Correlation Between Northern Oil and PrimeEnergy
Can any of the company-specific risk be diversified away by investing in both Northern Oil and PrimeEnergy at the same time? Although using a correlation coefficient on its own may not help to predict future stock returns, this module helps to understand the diversifiable risk of combining Northern Oil and PrimeEnergy into the same portfolio, which is an essential part of the fundamental portfolio management process.
By analyzing existing cross correlation between Northern Oil Gas and PrimeEnergy, you can compare the effects of market volatilities on Northern Oil and PrimeEnergy and check how they will diversify away market risk if combined in the same portfolio for a given time horizon. You can also utilize pair trading strategies of matching a long position in Northern Oil with a short position of PrimeEnergy. Check out your portfolio center. Please also check ongoing floating volatility patterns of Northern Oil and PrimeEnergy.
Diversification Opportunities for Northern Oil and PrimeEnergy
0.66 | Correlation Coefficient |
Poor diversification
The 3 months correlation between Northern and PrimeEnergy is 0.66. Overlapping area represents the amount of risk that can be diversified away by holding Northern Oil Gas and PrimeEnergy in the same portfolio, assuming nothing else is changed.

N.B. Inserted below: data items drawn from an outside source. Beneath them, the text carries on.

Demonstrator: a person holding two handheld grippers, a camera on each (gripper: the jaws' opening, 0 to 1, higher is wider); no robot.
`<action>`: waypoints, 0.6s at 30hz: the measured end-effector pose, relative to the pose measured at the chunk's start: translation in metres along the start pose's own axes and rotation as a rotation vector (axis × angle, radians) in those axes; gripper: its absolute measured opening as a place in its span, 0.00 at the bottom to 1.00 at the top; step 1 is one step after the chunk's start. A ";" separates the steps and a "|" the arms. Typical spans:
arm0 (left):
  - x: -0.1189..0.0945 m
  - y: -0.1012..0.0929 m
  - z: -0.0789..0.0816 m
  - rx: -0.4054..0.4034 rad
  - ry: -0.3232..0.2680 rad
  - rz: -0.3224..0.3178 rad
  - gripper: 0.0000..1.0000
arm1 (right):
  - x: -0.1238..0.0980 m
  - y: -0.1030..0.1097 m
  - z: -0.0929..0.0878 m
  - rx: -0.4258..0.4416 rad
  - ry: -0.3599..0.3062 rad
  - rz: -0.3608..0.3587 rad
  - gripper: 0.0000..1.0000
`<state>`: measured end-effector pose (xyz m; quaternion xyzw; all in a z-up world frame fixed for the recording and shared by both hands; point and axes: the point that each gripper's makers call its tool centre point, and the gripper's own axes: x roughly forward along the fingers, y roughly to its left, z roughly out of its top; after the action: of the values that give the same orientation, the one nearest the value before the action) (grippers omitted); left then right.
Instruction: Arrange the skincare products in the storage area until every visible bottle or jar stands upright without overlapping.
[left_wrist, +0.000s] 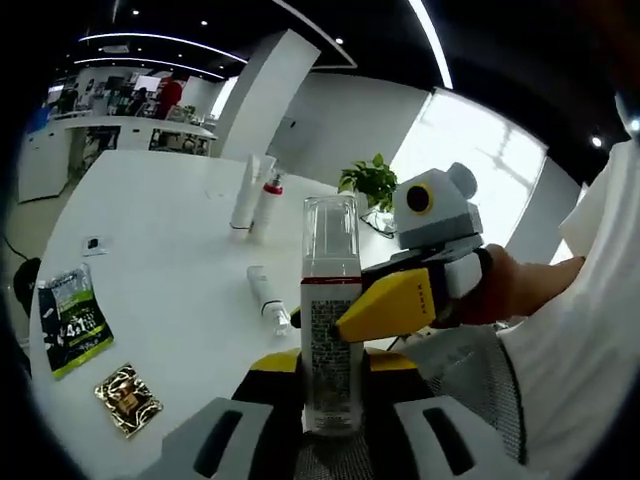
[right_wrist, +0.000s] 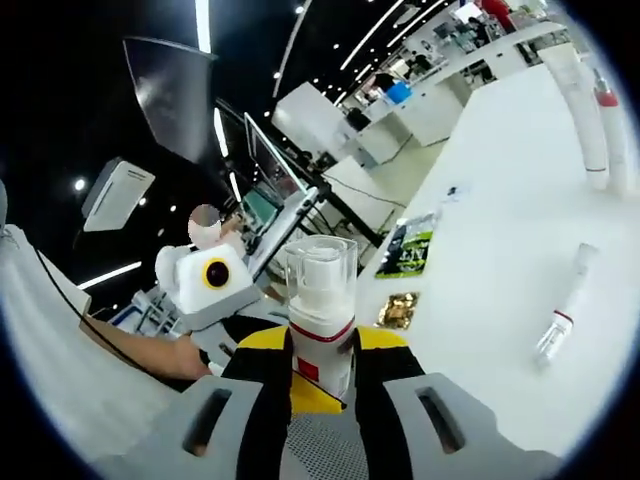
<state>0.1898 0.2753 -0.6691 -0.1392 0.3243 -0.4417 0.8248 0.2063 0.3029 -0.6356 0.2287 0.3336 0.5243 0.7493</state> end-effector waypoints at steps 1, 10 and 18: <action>0.000 -0.001 0.000 0.000 0.001 -0.004 0.22 | 0.000 0.000 0.000 0.000 -0.001 0.000 0.21; 0.004 0.010 -0.010 0.180 0.060 0.105 0.29 | -0.006 -0.007 0.001 -0.056 0.019 -0.020 0.21; 0.007 0.032 -0.035 0.368 0.226 0.255 0.37 | -0.028 -0.038 0.026 -0.065 -0.035 -0.096 0.21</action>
<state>0.1898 0.2898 -0.7148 0.1055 0.3435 -0.3984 0.8439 0.2428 0.2637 -0.6369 0.1971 0.3138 0.4945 0.7862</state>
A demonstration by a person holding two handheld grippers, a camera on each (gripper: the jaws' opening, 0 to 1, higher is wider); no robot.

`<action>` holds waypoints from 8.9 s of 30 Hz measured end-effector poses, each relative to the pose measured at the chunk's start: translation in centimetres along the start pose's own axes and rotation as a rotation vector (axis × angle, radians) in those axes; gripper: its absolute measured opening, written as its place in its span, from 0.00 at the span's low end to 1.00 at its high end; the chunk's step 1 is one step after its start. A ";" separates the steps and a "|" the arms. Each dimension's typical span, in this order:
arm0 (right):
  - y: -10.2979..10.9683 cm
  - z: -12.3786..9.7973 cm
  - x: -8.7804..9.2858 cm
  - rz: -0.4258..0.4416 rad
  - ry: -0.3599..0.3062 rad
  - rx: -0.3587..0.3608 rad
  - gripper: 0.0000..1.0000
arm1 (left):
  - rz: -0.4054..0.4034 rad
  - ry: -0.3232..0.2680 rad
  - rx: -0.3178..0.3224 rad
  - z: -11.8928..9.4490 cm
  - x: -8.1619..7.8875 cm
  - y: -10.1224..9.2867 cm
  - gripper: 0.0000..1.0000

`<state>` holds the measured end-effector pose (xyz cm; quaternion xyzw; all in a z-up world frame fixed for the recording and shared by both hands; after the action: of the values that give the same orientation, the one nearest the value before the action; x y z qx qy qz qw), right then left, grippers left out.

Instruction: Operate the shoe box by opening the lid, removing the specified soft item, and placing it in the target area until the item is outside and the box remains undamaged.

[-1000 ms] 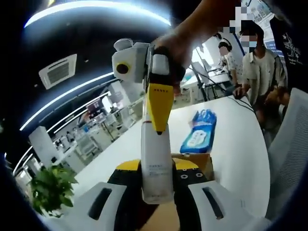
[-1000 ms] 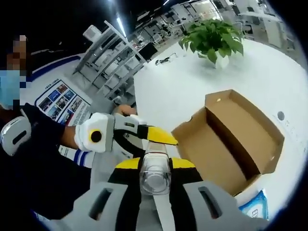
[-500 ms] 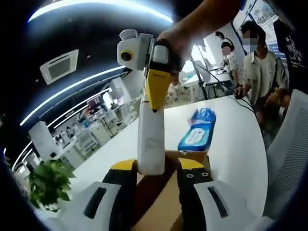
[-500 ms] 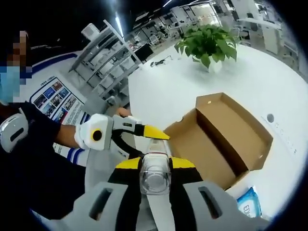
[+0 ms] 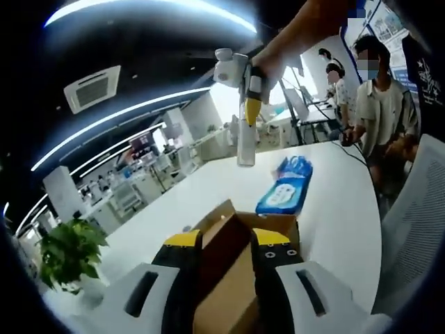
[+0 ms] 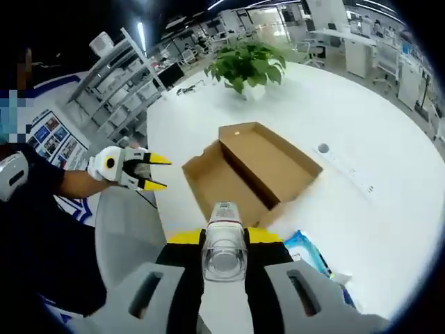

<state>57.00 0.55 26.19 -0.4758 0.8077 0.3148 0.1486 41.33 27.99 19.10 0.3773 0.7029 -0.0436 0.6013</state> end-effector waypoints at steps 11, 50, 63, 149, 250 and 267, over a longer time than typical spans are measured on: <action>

The correlation between historical prices or returns on PrimeEnergy and Northern Oil is a relative statistical measure of the degree to which these equity instruments tend to move together. The correlation coefficient measures the extent to which returns on Northern Oil Gas are associated (or correlated) with PrimeEnergy. Values of the correlation coefficient range from -1 to +1, where. The correlation of zero (0) is possible when the price movement of PrimeEnergy has no effect on the direction of Northern Oil i.e., Northern Oil and PrimeEnergy go up and down completely randomly.
Pair Corralation between Northern Oil and PrimeEnergy
Considering the 90-day investment horizon Northern Oil is expected to generate 3.37 times less return on investment than PrimeEnergy. But when comparing it to its historical volatility, Northern Oil Gas is 1.33 times less risky than PrimeEnergy. It trades about 0.04 of its potential returns per unit of risk. PrimeEnergy is currently generating about 0.11 of returns per unit of risk over similar time horizon. If you would invest 10,501 in PrimeEnergy on August 24, 2024 and sell it today you would earn a total of 10,099 from holding PrimeEnergy or generate 96.17% return on investment over 90 days.
Time Period | 3 Months [change] |
Direction | Moves Together |
Strength | Significant |
Accuracy | 100.0% |
Values | Daily Returns |
Northern Oil Gas vs. PrimeEnergy
Performance |
Timeline |
Northern Oil Gas |
PrimeEnergy |
Northern Oil and PrimeEnergy Volatility Contrast
Predicted Return Density |
Returns |
Pair Trading with Northern Oil and PrimeEnergy
The main advantage of trading using opposite Northern Oil and PrimeEnergy positions is that it hedges away some unsystematic risk. Because of two separate transactions, even if Northern Oil position performs unexpectedly, PrimeEnergy can make up some of the losses. Pair trading also minimizes risk from directional movements in the market. For example, if an entire industry or sector drops because of unexpected headlines, the short position in PrimeEnergy will offset losses from the drop in PrimeEnergy's long position.Northern Oil vs. Houston American Energy | Northern Oil vs. Mexco Energy | Northern Oil vs. Ring Energy | Northern Oil vs. Permianville Royalty Trust |
PrimeEnergy vs. Houston American Energy | PrimeEnergy vs. Mexco Energy | PrimeEnergy vs. Ring Energy | PrimeEnergy vs. Permianville Royalty Trust |
Check out your portfolio center.Note that this page's information should be used as a complementary analysis to find the right mix of equity instruments to add to your existing portfolios or create a brand new portfolio. You can also try the Pair Correlation module to compare performance and examine fundamental relationship between any two equity instruments.